### What you need to do
This task requires every entry to be set down again exactly.

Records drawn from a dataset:
+--

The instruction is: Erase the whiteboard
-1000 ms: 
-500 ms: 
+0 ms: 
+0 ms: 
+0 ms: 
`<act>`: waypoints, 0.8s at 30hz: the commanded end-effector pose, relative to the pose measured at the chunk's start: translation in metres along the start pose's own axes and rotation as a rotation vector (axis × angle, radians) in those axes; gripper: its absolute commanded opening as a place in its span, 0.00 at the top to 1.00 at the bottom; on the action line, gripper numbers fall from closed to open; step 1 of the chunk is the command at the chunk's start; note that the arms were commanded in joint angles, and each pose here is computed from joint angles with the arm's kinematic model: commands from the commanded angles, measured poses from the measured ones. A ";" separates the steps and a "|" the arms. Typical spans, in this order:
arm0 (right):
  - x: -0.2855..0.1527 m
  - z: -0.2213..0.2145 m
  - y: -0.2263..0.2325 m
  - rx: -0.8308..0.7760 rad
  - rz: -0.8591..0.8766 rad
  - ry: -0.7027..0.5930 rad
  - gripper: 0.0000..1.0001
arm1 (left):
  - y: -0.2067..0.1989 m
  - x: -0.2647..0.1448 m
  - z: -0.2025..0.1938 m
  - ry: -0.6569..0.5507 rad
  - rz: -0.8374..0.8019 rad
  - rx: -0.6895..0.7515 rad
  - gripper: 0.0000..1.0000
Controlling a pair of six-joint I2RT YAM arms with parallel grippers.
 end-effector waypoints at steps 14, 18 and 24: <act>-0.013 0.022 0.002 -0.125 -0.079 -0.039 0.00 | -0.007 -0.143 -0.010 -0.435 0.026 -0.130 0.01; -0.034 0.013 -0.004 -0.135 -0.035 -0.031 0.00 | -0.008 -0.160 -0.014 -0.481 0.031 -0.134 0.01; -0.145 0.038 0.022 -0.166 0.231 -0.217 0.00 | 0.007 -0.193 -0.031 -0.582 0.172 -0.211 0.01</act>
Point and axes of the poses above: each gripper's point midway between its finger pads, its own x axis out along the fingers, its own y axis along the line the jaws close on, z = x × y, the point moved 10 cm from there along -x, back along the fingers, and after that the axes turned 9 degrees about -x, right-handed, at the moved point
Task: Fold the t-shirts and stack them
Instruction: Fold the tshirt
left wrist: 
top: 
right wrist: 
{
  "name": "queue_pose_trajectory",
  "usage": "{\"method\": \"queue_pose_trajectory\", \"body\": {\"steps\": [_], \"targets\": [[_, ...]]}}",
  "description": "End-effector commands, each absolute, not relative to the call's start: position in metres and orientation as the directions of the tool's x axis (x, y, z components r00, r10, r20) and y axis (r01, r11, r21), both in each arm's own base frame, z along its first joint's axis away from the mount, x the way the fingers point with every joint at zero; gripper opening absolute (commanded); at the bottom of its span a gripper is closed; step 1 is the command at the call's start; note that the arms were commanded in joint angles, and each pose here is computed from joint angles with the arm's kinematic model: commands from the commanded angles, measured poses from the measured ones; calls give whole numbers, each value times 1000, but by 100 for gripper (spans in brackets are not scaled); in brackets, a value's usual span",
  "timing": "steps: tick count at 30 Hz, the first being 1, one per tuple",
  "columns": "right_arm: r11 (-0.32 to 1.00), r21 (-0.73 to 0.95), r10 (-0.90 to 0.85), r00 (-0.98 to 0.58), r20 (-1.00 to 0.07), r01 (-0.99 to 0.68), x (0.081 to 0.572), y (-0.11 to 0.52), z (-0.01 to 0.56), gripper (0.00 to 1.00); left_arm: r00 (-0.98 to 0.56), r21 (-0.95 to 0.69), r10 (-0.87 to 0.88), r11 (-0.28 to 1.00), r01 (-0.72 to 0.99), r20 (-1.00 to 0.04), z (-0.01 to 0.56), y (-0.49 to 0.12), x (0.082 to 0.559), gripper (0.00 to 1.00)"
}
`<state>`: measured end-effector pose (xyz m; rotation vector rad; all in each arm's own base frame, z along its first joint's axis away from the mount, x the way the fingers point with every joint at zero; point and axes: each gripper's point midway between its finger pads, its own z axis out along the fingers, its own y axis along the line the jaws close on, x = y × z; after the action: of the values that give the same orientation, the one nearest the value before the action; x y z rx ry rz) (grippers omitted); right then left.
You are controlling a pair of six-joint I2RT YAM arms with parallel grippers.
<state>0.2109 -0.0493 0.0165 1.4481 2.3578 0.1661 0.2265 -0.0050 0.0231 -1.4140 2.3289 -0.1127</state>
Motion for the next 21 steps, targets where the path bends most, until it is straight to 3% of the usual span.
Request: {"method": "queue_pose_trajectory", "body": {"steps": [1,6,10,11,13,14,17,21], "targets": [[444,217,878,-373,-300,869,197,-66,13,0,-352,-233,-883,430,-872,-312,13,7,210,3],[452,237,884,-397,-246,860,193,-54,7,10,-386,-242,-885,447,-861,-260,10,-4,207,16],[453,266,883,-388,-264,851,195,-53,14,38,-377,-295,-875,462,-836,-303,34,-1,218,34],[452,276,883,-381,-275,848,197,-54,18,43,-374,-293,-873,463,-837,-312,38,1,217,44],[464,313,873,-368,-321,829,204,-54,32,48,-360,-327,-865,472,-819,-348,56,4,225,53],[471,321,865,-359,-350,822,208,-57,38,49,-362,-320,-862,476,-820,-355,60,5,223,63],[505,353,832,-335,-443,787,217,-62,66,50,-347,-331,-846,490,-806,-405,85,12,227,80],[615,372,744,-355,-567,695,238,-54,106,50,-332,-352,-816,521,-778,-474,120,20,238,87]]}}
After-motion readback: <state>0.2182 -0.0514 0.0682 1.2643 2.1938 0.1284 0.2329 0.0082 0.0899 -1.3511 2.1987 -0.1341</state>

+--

### Solution
The instruction is: Erase the whiteboard
-1000 ms: 
-500 ms: 
+0 ms: 
+0 ms: 
+0 ms: 
`<act>`: waypoints, 0.8s at 30hz: the commanded end-effector pose, relative to the pose measured at the chunk's start: translation in metres along the start pose's own axes and rotation as a rotation vector (axis × angle, radians) in those axes; gripper: its absolute commanded opening as a place in its span, 0.00 at the top to 1.00 at the bottom; on the action line, gripper numbers fall from closed to open; step 1 of the chunk is the command at the chunk's start; note that the arms were commanded in joint angles, and each pose here is computed from joint angles with the arm's kinematic model: commands from the commanded angles, measured poses from the measured ones. A ";" separates the steps and a "|" the arms. Typical spans, in this order:
arm0 (right):
  - x: -0.2855..0.1527 m
  - z: -0.2213..0.2145 m
  - y: -0.2263..0.2325 m
  - rx: -0.8308..0.7760 rad
  - rz: -0.8591..0.8766 rad
  - ry: -0.7027..0.5930 rad
  - gripper: 0.0000..1.0001
arm1 (left):
  - y: -0.2067..0.1989 m
  - x: -0.2647..0.1448 m
  - z: -0.2025..0.1938 m
  - ry: -0.6569..0.5507 rad
  - rz: -0.8374..0.8019 rad
  - rx: -0.6895..0.7515 rad
  - gripper: 0.0000..1.0000
Controlling a pair of six-joint I2RT YAM arms with parallel grippers.
 end-effector waypoints at steps 14, 18 and 24: <act>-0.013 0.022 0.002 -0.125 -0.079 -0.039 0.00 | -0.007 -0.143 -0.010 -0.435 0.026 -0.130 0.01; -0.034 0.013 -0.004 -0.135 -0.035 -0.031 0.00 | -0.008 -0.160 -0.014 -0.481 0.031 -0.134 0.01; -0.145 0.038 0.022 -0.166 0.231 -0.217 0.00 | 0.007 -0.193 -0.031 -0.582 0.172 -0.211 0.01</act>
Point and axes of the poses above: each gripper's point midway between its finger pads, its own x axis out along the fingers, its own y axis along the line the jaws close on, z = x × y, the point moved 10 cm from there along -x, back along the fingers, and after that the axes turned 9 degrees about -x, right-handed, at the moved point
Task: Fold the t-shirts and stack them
Instruction: Fold the tshirt
left wrist: 
top: 
right wrist: 
{
  "name": "queue_pose_trajectory",
  "usage": "{\"method\": \"queue_pose_trajectory\", \"body\": {\"steps\": [_], \"targets\": [[_, ...]]}}",
  "description": "End-effector commands, each absolute, not relative to the call's start: position in metres and orientation as the directions of the tool's x axis (x, y, z components r00, r10, r20) and y axis (r01, r11, r21), both in each arm's own base frame, z along its first joint's axis away from the mount, x the way the fingers point with every joint at zero; gripper opening absolute (commanded); at the bottom of its span a gripper is closed; step 1 is the command at the call's start; note that the arms were commanded in joint angles, and each pose here is computed from joint angles with the arm's kinematic model: commands from the commanded angles, measured poses from the measured ones; calls give whole numbers, each value times 1000, but by 100 for gripper (spans in brackets are not scaled); in brackets, a value's usual span",
  "timing": "steps: tick count at 30 Hz, the first being 1, one per tuple",
  "columns": "right_arm: r11 (-0.32 to 1.00), r21 (-0.73 to 0.95), r10 (-0.90 to 0.85), r00 (-0.98 to 0.58), r20 (-1.00 to 0.07), r01 (-0.99 to 0.68), x (0.081 to 0.572), y (-0.11 to 0.52), z (-0.01 to 0.56), gripper (0.00 to 1.00); left_arm: r00 (-0.98 to 0.56), r21 (-0.95 to 0.69), r10 (-0.87 to 0.88), r11 (-0.28 to 1.00), r01 (-0.72 to 0.99), r20 (-1.00 to 0.04), z (-0.01 to 0.56), y (-0.49 to 0.12), x (0.082 to 0.559), gripper (0.00 to 1.00)"
}
`<state>`: measured end-effector pose (xyz m; rotation vector rad; all in each arm's own base frame, z along its first joint's axis away from the mount, x the way the fingers point with every joint at zero; point and axes: each gripper's point midway between its finger pads, its own z axis out along the fingers, its own y axis along the line the jaws close on, x = y × z; after the action: of the values that give the same orientation, the one nearest the value before the action; x y z rx ry rz) (grippers omitted); right then left.
You are controlling a pair of six-joint I2RT YAM arms with parallel grippers.
<state>0.2109 -0.0493 0.0165 1.4481 2.3578 0.1661 0.2265 -0.0050 0.0231 -1.4140 2.3289 -0.1127</state>
Motion for the next 21 steps, targets where the path bends most, until it is straight to 3% of the usual span.
Request: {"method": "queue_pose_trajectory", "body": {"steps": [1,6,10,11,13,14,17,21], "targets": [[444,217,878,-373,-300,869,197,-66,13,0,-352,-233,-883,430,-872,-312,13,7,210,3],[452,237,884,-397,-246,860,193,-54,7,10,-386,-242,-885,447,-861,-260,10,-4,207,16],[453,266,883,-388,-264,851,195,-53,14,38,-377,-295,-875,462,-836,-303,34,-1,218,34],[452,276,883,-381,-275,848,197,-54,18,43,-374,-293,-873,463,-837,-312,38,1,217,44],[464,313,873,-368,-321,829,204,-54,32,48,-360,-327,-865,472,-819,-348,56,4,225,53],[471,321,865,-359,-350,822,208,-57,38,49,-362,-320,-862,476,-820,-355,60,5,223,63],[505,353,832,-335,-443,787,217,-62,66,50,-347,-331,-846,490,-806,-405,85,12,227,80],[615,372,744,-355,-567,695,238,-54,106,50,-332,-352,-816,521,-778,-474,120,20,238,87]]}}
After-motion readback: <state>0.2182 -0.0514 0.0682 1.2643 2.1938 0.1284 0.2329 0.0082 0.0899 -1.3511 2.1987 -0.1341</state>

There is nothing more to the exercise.